Your job is to set down the stretch of entries that opens with the line containing "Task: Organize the" and closes with the line containing "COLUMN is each". Keep both end lines, copy each exactly, and add nothing.

* * *

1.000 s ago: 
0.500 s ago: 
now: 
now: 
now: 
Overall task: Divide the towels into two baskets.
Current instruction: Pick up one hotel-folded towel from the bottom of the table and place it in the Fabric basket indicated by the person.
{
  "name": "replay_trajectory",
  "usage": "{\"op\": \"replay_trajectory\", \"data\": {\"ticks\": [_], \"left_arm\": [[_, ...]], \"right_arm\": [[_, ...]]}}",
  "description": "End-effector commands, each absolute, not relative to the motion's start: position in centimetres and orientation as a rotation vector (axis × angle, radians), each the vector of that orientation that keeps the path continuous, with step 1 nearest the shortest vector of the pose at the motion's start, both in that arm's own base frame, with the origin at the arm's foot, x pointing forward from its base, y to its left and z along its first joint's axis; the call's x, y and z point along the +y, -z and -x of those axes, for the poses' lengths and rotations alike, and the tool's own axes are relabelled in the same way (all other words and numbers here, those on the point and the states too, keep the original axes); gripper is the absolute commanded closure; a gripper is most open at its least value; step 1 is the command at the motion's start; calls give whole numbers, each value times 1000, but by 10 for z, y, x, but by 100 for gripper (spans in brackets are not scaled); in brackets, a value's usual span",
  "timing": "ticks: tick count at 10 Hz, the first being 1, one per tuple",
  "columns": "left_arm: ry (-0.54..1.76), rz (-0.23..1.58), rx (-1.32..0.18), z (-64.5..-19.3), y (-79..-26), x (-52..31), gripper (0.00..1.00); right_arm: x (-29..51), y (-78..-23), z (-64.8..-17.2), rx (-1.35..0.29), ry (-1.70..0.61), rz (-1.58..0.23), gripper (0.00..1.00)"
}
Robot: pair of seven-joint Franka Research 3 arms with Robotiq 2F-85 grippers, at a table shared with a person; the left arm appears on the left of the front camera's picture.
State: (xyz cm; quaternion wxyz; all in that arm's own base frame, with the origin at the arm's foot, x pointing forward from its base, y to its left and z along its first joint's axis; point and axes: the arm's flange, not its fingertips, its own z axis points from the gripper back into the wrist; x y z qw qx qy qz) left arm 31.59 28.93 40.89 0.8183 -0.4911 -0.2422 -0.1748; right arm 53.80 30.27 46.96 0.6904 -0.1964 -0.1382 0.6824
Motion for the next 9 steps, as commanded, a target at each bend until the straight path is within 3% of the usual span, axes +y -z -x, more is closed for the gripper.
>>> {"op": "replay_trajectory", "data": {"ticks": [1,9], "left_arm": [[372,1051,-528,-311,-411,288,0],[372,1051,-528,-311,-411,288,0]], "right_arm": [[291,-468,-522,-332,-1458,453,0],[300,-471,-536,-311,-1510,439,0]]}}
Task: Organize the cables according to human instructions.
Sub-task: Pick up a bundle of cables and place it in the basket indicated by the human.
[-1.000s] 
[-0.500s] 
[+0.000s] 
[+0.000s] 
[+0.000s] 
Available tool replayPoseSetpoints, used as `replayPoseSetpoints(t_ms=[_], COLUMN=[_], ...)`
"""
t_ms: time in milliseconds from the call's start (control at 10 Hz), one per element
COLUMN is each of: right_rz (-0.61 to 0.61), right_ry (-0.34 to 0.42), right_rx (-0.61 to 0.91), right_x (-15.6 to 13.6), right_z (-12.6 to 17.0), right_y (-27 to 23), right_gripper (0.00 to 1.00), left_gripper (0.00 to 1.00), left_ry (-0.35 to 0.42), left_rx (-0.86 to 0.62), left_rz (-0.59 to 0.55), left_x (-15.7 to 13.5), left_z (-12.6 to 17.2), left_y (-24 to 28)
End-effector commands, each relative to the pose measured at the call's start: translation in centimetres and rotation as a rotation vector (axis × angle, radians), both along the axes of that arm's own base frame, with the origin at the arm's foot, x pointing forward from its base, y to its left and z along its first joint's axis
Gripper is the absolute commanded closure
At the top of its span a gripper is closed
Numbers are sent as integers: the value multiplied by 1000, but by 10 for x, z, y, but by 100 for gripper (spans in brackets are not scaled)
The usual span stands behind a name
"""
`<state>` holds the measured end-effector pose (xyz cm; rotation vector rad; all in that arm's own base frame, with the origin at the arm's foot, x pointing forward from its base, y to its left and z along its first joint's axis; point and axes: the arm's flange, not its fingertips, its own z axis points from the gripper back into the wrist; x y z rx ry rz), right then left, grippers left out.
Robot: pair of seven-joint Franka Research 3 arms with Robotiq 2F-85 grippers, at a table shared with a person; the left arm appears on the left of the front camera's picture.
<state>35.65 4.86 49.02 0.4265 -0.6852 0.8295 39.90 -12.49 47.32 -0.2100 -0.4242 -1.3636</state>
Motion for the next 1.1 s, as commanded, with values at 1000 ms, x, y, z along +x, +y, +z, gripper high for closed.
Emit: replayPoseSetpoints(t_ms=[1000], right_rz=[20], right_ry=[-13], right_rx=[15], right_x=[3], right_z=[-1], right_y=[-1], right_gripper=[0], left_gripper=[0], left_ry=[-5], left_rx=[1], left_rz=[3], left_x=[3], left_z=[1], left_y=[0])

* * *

Task response:
Task: Organize the cables according to human instructions.
Sub-task: Pick up a bundle of cables and place it in the basket indicated by the human.
[-1.000s] 
[-0.500s] 
[+0.000s] 
[+0.000s] 
[+0.000s] 
Available tool replayPoseSetpoints, used as `replayPoseSetpoints(t_ms=[_], COLUMN=[_], ...)`
"""
t_ms: time in milliseconds from the call's start (control at 10 Hz), one per element
COLUMN is each of: right_rz (-0.61 to 0.61), right_ry (-0.34 to 0.42), right_rx (-0.61 to 0.91), right_x (-15.6 to 13.6), right_z (-12.6 to 17.0), right_y (-27 to 23), right_gripper (0.00 to 1.00), left_gripper (0.00 to 1.00), left_ry (-0.35 to 0.42), left_rx (-0.86 to 0.62), left_rz (-0.59 to 0.55), left_x (-15.7 to 13.5), left_z (-12.6 to 17.2), left_y (-24 to 28)

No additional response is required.